[NEohioPAL] Review of "Much Ado About Nothing" at Ohio Shakespeare FestivaOSF’s ‘Much Ado’ is the Bard at his comedic bestOSF’s ‘Much Ado’ is the Bard at his comedic best

Bob Abelman via NEohioPAL neohiopal at lists.neohiopal.org
Sun Jul 5 22:46:06 PDT 2015


OSF’s ‘Much Ado’ is the Bard at his comedic best



Bob Abelman

Cleveland Jewish News, The News Herald, The Morning Journal

Member, International Association of Theatre Critics



I’m no stranger to “Much Ado About Nothing,” but after seeing the Ohio Shakespeare Festival’s current production I feel as if I’ve finally seen this romantic comedy as it was meant to be seen.



The story is set in the idyllic Italian town of Messina in the late-16th century, where we are invited into the home of Leonato (Robert Hawkes), a respectable nobleman living with his lovely young daughter, Hero (Tess Burgler), his sharp-tongued niece, Beatrice (Lara Mielcarek), and his brother, Antonio (Jim Fippin).



They are visited by soldiers returning from war, including Don Pedro (David McNees), who is a close friend of Leonato’s, the earnest Lord Claudio (Joe Pine), the self-possessed Lord Benedick (Bernard Bygott), the malcontented Don John (Jason Leupold), and their assorted companions.  Soon, Claudio falls in love with Hero and Hero with Claudio, and nothing seems capable of keeping them apart, though Don John tries mightily.  Benedick hates Beatrice and Beatrice hates Benedick, and nothing seems capable of bringing them together, though their friends have other plans.
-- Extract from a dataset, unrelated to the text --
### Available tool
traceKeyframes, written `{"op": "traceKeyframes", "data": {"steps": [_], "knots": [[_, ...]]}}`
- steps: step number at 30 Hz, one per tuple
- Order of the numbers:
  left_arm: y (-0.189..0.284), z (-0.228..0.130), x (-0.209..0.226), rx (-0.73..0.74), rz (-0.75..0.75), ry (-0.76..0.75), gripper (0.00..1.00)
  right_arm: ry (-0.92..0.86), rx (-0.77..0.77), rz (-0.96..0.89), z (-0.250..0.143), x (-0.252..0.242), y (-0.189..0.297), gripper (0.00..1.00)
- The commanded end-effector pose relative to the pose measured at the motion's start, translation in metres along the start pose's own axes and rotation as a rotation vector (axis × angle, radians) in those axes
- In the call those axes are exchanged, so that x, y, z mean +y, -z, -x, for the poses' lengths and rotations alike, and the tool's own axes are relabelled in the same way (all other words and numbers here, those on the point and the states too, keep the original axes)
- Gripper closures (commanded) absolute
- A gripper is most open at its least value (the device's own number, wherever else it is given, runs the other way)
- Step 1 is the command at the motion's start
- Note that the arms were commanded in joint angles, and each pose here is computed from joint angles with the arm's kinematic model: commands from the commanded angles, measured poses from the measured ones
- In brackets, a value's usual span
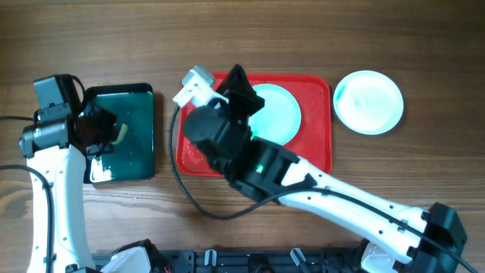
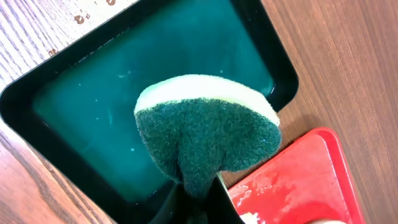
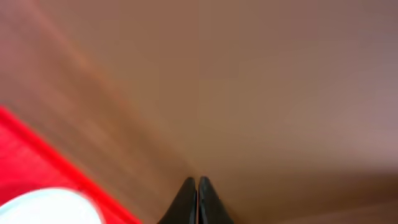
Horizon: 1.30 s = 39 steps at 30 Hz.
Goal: Clean dirty plates on tray and stack at the side
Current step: 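Lift the last plate with the right gripper and stack it on the side pile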
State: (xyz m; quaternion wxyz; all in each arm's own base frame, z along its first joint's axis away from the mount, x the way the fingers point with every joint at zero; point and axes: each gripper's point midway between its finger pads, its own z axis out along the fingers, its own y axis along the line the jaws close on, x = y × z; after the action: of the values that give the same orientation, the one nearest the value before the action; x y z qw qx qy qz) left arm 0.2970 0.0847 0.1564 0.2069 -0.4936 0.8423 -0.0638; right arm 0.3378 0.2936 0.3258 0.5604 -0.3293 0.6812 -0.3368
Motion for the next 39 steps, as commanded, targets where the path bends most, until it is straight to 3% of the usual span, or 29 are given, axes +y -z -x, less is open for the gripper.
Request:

Recently, I attended a Bollywood-inspired version of this play that was set in India and opened with a bharatanatyam dance accompanied by the Elizabethan song “Sigh No More, Ladies” translated into Hindi.  



Before that I saw a Great Lakes Theater production that transported its characters to the end of World War I. 
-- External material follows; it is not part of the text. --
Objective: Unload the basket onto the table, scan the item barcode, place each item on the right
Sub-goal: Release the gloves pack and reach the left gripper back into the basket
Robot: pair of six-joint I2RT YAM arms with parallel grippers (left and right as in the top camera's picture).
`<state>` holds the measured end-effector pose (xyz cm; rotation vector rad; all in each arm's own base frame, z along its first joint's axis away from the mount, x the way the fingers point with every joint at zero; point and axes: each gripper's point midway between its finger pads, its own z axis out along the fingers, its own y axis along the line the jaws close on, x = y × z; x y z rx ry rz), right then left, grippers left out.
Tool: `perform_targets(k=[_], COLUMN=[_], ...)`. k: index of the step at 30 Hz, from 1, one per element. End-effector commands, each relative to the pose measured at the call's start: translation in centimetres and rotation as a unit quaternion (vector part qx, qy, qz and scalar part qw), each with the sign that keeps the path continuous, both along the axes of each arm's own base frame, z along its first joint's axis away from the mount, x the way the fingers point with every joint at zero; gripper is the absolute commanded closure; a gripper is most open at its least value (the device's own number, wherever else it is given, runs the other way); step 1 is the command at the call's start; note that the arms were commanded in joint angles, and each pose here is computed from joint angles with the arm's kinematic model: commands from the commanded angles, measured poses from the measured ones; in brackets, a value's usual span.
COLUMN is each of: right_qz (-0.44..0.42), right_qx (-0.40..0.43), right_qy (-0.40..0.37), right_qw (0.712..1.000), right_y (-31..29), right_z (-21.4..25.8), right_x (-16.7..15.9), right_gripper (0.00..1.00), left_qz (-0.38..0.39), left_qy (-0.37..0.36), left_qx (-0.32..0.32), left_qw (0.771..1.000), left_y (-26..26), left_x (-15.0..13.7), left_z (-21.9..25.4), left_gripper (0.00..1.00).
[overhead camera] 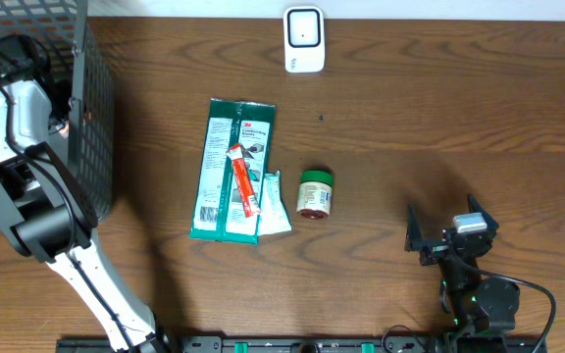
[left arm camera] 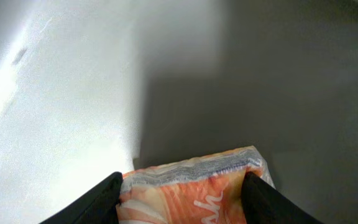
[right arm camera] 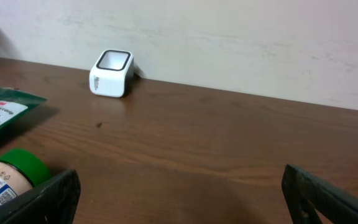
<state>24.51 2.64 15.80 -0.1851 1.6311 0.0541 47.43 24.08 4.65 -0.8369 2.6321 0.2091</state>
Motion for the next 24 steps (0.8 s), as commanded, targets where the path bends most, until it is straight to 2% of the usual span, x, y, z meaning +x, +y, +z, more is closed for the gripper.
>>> perform_targets(k=[1,6,13,17,20,24], right_qz=[0.0,0.0,0.0,0.0,0.0,0.0], right_qx=[0.002,0.002,0.002,0.002,0.002,0.002], right_qy=[0.001,0.001,0.001,0.001,0.001,0.001], right_qw=[1.0,1.0,1.0,1.0,1.0,1.0], right_y=[0.0,0.0,0.0,0.0,0.0,0.0], right_z=[0.0,-0.1,-0.1,-0.1,-0.1,-0.1], right_x=[0.0,0.0,0.0,0.0,0.0,0.0], right_gripper=[0.01,0.01,0.01,0.01,0.01,0.01], left_qz=[0.132,0.139,0.123,0.059,-0.021,-0.098], left_qy=[0.061,0.05,-0.007,-0.031,-0.033,-0.012], left_qx=[-0.003,-0.002,0.017,-0.03,-0.078,-0.08], left_qw=[0.989,0.989,0.992,0.997,0.996,0.992], left_y=[0.9,0.7,0.3,-2.4,-5.3,-7.3], left_x=[-4.2,-4.6,-4.6,-3.7,-2.9,-3.0], left_z=[-2.2,0.1,7.2,8.8,8.3,7.0], left_gripper=[0.38,0.25,0.2,0.22,0.22,0.26])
I’ve also seen the play turned into a black and white indie film set in modern-day California as well as an overproduced Hollywood movie overstuffed with A-listers like Denzel Washington as Don Pedro, Emma Thompson as Beatrice, Kenneth Branagh as Benedick, and Keanu Reeves as Don John.



The play’s prevalence of accessible prose rather than the poetic verse that typically dominates Shakespeare’s comedies has no doubt encouraged these many inventive manifestations of the work.  



The absence of absurd Shakespearean conventions like cross-gender twins and interfering fairies make room for such folly as Bollywood and Keanu Reeves.  



But the OSF production demonstrates that this brilliant play plays best as written – that is,  set in the 16th century, performed live, and occurring in a space similar to where it was conceived: a small-scale, Elizabethan-style stage under a canopy of stars. 



And under Terry Burgler’s unabashedly playful direction, this “Much Ado About Nothing” is the joyous affair one imagines being performed in the open-air playhouse in London that, in 1599, would become the Globe.